> _What this task involves_:
Your task is to find every line of the listing that includes "below" and copy it.

=== Begin Enclosure ===

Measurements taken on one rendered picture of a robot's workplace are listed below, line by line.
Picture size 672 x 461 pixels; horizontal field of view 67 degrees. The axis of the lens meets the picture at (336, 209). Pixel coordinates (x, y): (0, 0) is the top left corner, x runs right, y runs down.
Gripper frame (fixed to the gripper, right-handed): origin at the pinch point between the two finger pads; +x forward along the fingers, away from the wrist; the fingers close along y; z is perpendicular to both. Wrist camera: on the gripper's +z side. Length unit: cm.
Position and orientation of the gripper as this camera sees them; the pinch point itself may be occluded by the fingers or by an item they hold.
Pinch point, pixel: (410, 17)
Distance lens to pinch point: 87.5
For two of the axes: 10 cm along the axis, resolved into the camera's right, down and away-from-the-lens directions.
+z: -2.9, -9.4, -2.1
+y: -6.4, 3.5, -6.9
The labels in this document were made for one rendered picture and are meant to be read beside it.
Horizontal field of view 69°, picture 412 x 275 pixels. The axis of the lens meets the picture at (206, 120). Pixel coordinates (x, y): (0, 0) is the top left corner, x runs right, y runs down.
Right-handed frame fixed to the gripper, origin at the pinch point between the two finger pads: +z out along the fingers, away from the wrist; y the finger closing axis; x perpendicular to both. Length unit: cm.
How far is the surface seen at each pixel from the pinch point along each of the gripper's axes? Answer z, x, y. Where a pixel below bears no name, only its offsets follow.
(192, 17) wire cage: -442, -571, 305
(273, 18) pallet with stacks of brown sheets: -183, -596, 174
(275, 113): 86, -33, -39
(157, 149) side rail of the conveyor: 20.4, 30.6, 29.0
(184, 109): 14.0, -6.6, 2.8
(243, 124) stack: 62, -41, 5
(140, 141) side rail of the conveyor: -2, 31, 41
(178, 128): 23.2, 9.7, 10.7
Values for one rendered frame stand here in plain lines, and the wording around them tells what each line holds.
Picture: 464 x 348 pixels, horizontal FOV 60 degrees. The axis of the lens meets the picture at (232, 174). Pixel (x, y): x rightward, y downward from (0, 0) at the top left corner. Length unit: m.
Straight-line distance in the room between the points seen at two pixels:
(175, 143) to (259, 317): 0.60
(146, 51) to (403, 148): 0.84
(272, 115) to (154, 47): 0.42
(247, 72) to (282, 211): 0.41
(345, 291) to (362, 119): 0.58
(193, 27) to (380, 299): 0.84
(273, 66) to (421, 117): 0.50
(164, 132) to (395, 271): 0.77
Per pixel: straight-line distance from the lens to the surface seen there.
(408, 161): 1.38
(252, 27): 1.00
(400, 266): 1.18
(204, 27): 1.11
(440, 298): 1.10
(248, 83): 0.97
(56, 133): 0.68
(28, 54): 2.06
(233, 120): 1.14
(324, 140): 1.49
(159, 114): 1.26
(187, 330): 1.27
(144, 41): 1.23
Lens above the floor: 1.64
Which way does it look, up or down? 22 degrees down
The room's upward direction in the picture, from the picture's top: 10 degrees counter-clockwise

=== End Enclosure ===
=== Begin Enclosure ===

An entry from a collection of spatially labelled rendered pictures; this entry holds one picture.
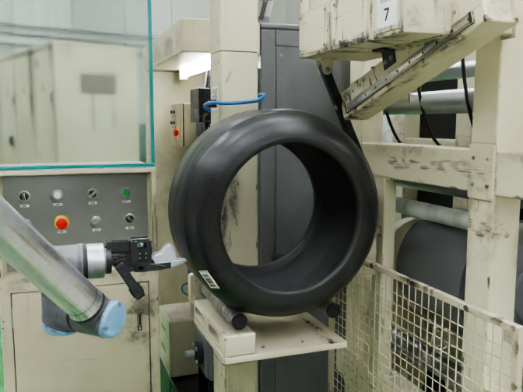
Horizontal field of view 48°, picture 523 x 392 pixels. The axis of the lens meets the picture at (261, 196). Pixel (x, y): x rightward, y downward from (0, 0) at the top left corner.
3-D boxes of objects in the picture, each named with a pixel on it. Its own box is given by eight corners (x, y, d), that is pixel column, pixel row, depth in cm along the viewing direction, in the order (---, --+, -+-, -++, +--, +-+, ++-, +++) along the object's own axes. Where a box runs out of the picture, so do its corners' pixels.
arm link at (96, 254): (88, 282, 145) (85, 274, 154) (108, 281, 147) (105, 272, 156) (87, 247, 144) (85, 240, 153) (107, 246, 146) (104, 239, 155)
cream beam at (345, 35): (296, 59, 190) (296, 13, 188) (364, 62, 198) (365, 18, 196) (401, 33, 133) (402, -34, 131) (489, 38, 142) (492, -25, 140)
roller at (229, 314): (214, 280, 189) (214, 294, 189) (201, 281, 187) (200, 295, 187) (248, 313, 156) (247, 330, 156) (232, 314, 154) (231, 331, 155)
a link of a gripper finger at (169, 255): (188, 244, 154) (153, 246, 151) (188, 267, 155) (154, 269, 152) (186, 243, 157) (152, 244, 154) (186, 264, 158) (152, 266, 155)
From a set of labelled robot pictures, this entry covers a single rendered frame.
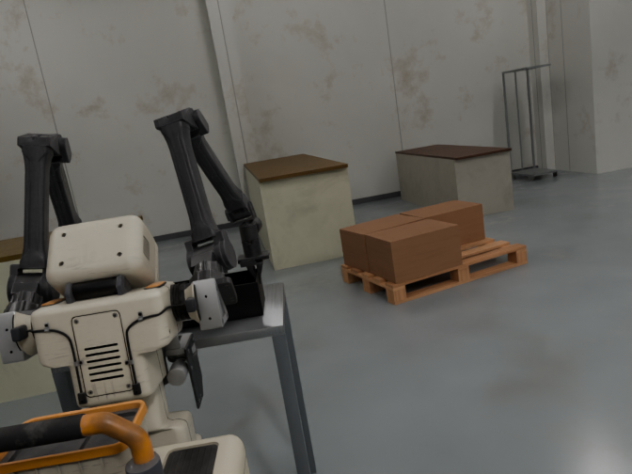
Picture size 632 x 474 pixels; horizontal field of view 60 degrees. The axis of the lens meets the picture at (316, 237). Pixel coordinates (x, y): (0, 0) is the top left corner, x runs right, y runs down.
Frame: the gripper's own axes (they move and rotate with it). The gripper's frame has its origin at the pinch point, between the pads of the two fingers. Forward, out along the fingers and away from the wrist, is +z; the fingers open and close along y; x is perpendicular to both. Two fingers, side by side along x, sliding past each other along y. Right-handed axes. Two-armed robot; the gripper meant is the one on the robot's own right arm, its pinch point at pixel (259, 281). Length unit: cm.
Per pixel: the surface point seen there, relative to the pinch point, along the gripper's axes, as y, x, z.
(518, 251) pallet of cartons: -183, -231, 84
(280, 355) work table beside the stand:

=== End Enclosure ===

> _Solution for this problem_:
Measurements taken on one rendered picture of a robot's workplace are listed below, line by line.
How far is the surface seen at each pixel from the pinch point along each of the gripper's axes? Answer z, x, y. Where a pixel below bears no name, only its offsets follow.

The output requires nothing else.